Records excerpted from a collection:
◆ ◆ ◆ ◆ ◆
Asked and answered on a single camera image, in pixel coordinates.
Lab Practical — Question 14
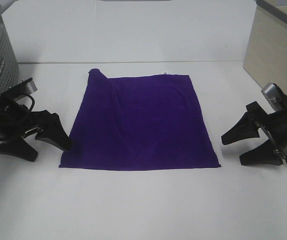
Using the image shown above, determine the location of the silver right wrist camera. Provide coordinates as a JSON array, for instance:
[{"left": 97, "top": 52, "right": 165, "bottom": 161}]
[{"left": 261, "top": 82, "right": 282, "bottom": 112}]

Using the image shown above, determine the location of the purple towel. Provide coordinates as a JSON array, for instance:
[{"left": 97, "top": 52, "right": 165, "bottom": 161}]
[{"left": 59, "top": 68, "right": 220, "bottom": 171}]

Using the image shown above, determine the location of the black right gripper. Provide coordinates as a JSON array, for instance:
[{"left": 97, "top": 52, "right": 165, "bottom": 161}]
[{"left": 221, "top": 86, "right": 287, "bottom": 166}]

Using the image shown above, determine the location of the beige bin with grey rim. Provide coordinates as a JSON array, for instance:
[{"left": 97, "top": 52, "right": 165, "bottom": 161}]
[{"left": 243, "top": 5, "right": 287, "bottom": 95}]

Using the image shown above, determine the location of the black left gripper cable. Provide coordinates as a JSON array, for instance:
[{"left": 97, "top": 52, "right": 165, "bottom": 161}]
[{"left": 13, "top": 92, "right": 37, "bottom": 123}]

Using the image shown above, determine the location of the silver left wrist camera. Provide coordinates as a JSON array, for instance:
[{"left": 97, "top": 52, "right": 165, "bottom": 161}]
[{"left": 9, "top": 77, "right": 38, "bottom": 95}]

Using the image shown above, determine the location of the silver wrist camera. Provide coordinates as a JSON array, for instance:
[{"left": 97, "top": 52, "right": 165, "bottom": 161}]
[
  {"left": 9, "top": 77, "right": 38, "bottom": 95},
  {"left": 261, "top": 82, "right": 282, "bottom": 112}
]

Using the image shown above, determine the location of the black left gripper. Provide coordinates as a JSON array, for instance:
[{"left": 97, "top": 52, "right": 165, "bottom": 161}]
[{"left": 0, "top": 87, "right": 73, "bottom": 162}]

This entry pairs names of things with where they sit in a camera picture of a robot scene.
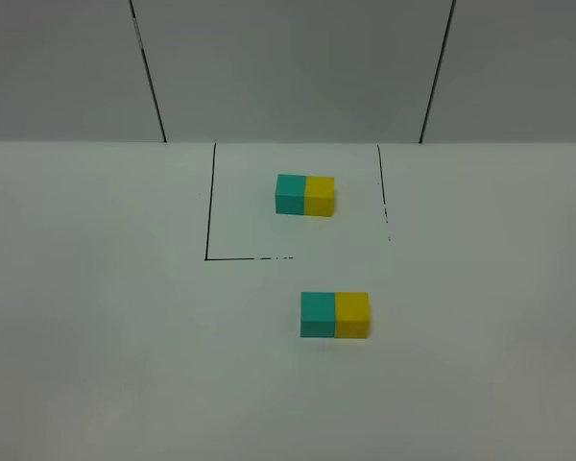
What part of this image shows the template green cube block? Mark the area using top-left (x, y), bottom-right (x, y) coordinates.
top-left (275, 174), bottom-right (306, 215)

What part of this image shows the template yellow cube block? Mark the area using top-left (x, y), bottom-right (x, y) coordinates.
top-left (303, 176), bottom-right (335, 217)

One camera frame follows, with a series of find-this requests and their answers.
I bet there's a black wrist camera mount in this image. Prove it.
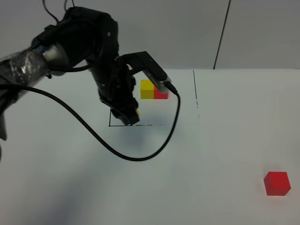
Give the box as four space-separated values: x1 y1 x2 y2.
120 51 176 93

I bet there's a black camera cable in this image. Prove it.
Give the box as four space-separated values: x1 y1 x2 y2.
0 81 181 161

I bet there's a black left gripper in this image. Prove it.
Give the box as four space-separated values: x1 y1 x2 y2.
90 57 140 125

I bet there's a template red cube block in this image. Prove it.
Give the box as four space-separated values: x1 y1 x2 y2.
154 88 168 99

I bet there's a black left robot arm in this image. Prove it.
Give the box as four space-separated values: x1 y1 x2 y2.
0 7 139 125

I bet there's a template yellow cube block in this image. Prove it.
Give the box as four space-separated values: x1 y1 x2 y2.
140 80 154 99

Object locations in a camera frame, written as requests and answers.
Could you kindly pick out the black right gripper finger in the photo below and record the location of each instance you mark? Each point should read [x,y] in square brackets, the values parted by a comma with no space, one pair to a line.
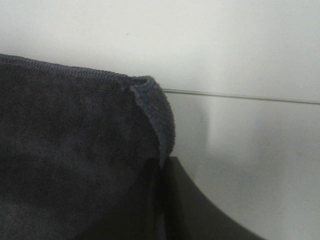
[190,215]

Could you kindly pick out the dark navy towel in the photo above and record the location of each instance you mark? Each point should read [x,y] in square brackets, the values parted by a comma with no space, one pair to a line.
[80,152]

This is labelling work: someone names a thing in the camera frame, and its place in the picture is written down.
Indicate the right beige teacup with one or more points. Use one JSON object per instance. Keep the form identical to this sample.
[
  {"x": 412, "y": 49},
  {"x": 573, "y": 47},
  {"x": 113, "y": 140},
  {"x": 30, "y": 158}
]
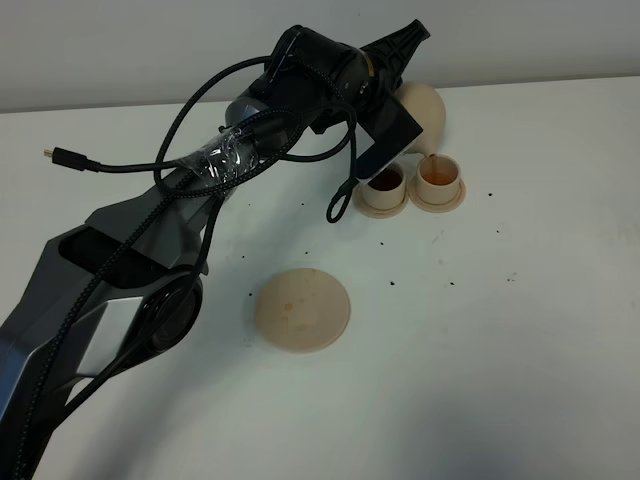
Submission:
[{"x": 437, "y": 179}]

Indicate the left beige cup saucer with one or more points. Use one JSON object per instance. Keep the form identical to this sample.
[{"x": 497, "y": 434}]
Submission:
[{"x": 364, "y": 208}]

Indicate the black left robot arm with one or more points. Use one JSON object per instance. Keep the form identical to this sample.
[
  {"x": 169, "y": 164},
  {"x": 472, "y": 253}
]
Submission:
[{"x": 125, "y": 286}]

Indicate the beige clay teapot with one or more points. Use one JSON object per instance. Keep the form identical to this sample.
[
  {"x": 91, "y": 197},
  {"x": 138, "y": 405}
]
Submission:
[{"x": 427, "y": 108}]

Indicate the left beige teacup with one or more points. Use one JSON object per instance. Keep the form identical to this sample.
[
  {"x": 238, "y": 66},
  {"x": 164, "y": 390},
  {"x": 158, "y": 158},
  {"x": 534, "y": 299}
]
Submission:
[{"x": 386, "y": 190}]

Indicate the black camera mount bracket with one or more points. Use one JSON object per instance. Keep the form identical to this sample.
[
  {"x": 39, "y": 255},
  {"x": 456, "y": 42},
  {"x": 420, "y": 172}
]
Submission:
[{"x": 389, "y": 120}]

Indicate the right beige cup saucer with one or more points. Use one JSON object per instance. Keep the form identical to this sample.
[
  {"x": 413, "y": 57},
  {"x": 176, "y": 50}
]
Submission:
[{"x": 457, "y": 200}]

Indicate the beige teapot saucer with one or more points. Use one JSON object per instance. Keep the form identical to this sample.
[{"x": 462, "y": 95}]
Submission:
[{"x": 302, "y": 310}]

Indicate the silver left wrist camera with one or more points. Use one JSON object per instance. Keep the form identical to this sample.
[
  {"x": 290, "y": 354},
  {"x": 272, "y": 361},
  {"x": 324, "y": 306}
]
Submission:
[{"x": 379, "y": 156}]

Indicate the beige cup saucer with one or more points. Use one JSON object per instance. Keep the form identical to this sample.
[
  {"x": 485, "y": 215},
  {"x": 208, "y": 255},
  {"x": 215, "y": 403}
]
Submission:
[
  {"x": 457, "y": 200},
  {"x": 364, "y": 208}
]

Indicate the beige teacup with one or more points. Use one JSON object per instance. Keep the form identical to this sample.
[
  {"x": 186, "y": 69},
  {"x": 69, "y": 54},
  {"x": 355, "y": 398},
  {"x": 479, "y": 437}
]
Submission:
[
  {"x": 437, "y": 179},
  {"x": 386, "y": 190}
]

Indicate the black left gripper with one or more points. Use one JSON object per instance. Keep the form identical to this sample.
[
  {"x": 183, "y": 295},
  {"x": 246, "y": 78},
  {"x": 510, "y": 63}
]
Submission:
[{"x": 367, "y": 77}]
◆ ◆ ◆ ◆ ◆
What the task asks:
Down to the last line, return the entries above exactly, with no pictures.

Problem solution:
Asked and answered on a single camera image, in pixel coordinates.
Lab Practical — Question 14
Using the image shown above, determine the location of the silver right wrist camera. Provide coordinates as a JSON array, for instance:
[{"left": 97, "top": 52, "right": 165, "bottom": 161}]
[{"left": 261, "top": 82, "right": 282, "bottom": 112}]

Using the image shown above, determine the location of the purple towel. Provide coordinates as a JSON array, for instance:
[{"left": 97, "top": 52, "right": 165, "bottom": 161}]
[{"left": 59, "top": 68, "right": 220, "bottom": 171}]

Using the image shown above, determine the location of the black right gripper. Provide coordinates as a JSON array, for instance:
[{"left": 97, "top": 52, "right": 165, "bottom": 161}]
[{"left": 221, "top": 86, "right": 287, "bottom": 166}]

Using the image shown above, determine the location of the beige bin with grey rim. Provide coordinates as a JSON array, for instance:
[{"left": 97, "top": 52, "right": 165, "bottom": 161}]
[{"left": 243, "top": 5, "right": 287, "bottom": 95}]

Using the image shown above, determine the location of the black left gripper cable. Provide coordinates as a JSON array, for instance:
[{"left": 97, "top": 52, "right": 165, "bottom": 161}]
[{"left": 13, "top": 92, "right": 37, "bottom": 123}]

Using the image shown above, determine the location of the silver left wrist camera. Provide coordinates as a JSON array, for instance:
[{"left": 97, "top": 52, "right": 165, "bottom": 161}]
[{"left": 9, "top": 77, "right": 38, "bottom": 95}]

Using the image shown above, determine the location of the silver wrist camera. Provide coordinates as a JSON array, for instance:
[{"left": 97, "top": 52, "right": 165, "bottom": 161}]
[
  {"left": 9, "top": 77, "right": 38, "bottom": 95},
  {"left": 261, "top": 82, "right": 282, "bottom": 112}
]

Using the image shown above, determine the location of the black left gripper. Provide coordinates as a JSON array, for instance:
[{"left": 97, "top": 52, "right": 165, "bottom": 161}]
[{"left": 0, "top": 87, "right": 73, "bottom": 162}]

This entry pairs names of things with where they sit in a camera picture of a robot scene.
What part of this image shows the template green cube block? Mark the area using top-left (x, y), bottom-right (x, y) coordinates.
top-left (275, 174), bottom-right (306, 215)

What part of this image shows the template yellow cube block? Mark the area using top-left (x, y), bottom-right (x, y) coordinates.
top-left (303, 176), bottom-right (335, 217)

One camera frame follows, with a series of find-this requests and their answers.
I bet there's a black wrist camera mount in this image. Prove it.
Give the box as four space-separated values: x1 y1 x2 y2.
120 51 176 93

I bet there's a black camera cable in this image. Prove it.
Give the box as four space-separated values: x1 y1 x2 y2.
0 81 181 161

I bet there's a black left gripper in this image. Prove it.
Give the box as four space-separated values: x1 y1 x2 y2.
90 57 140 125

I bet there's a template red cube block in this image. Prove it.
Give the box as four space-separated values: x1 y1 x2 y2.
154 88 168 99

I bet there's a black left robot arm in this image. Prove it.
Give the box as four space-separated values: x1 y1 x2 y2.
0 7 139 125

I bet there's a template yellow cube block in this image. Prove it.
Give the box as four space-separated values: x1 y1 x2 y2.
140 80 154 99

Object locations in a camera frame, written as requests and answers.
Could you kindly pick out the black right gripper finger in the photo below and record the location of each instance you mark? Each point should read [x,y] in square brackets, the values parted by a comma with no space, one pair to a line.
[190,215]

Could you kindly pick out the dark navy towel in the photo above and record the location of each instance you mark? Each point should read [x,y] in square brackets, the values parted by a comma with no space, one pair to a line.
[80,152]

This is labelling work: someone names a thing in the camera frame, and its place in the picture is written down.
Indicate the right beige teacup with one or more points. Use one JSON object per instance. Keep the form identical to this sample.
[
  {"x": 412, "y": 49},
  {"x": 573, "y": 47},
  {"x": 113, "y": 140},
  {"x": 30, "y": 158}
]
Submission:
[{"x": 437, "y": 179}]

Indicate the left beige cup saucer with one or more points. Use one JSON object per instance. Keep the form identical to this sample.
[{"x": 497, "y": 434}]
Submission:
[{"x": 364, "y": 208}]

Indicate the black left robot arm with one or more points. Use one JSON object per instance. Keep the form identical to this sample.
[
  {"x": 169, "y": 164},
  {"x": 472, "y": 253}
]
Submission:
[{"x": 125, "y": 286}]

Indicate the beige clay teapot with one or more points. Use one JSON object per instance. Keep the form identical to this sample.
[
  {"x": 91, "y": 197},
  {"x": 138, "y": 405}
]
Submission:
[{"x": 427, "y": 108}]

Indicate the left beige teacup with one or more points. Use one JSON object per instance. Keep the form identical to this sample.
[
  {"x": 238, "y": 66},
  {"x": 164, "y": 390},
  {"x": 158, "y": 158},
  {"x": 534, "y": 299}
]
Submission:
[{"x": 386, "y": 190}]

Indicate the black camera mount bracket with one or more points. Use one JSON object per instance. Keep the form identical to this sample.
[
  {"x": 39, "y": 255},
  {"x": 456, "y": 42},
  {"x": 420, "y": 172}
]
Submission:
[{"x": 389, "y": 120}]

Indicate the right beige cup saucer with one or more points. Use one JSON object per instance. Keep the form identical to this sample.
[
  {"x": 413, "y": 57},
  {"x": 176, "y": 50}
]
Submission:
[{"x": 457, "y": 200}]

Indicate the beige teapot saucer with one or more points. Use one JSON object per instance. Keep the form identical to this sample.
[{"x": 462, "y": 95}]
Submission:
[{"x": 302, "y": 310}]

Indicate the silver left wrist camera with one or more points. Use one JSON object per instance. Keep the form identical to this sample.
[
  {"x": 290, "y": 354},
  {"x": 272, "y": 361},
  {"x": 324, "y": 306}
]
Submission:
[{"x": 379, "y": 156}]

Indicate the beige cup saucer with one or more points. Use one JSON object per instance. Keep the form identical to this sample.
[
  {"x": 485, "y": 215},
  {"x": 208, "y": 255},
  {"x": 215, "y": 403}
]
Submission:
[
  {"x": 457, "y": 200},
  {"x": 364, "y": 208}
]

Indicate the beige teacup with one or more points. Use one JSON object per instance. Keep the form identical to this sample.
[
  {"x": 186, "y": 69},
  {"x": 69, "y": 54},
  {"x": 355, "y": 398},
  {"x": 479, "y": 437}
]
Submission:
[
  {"x": 437, "y": 179},
  {"x": 386, "y": 190}
]

Indicate the black left gripper with one or more points. Use one JSON object per instance. Keep the form identical to this sample.
[
  {"x": 183, "y": 295},
  {"x": 246, "y": 78},
  {"x": 510, "y": 63}
]
Submission:
[{"x": 367, "y": 77}]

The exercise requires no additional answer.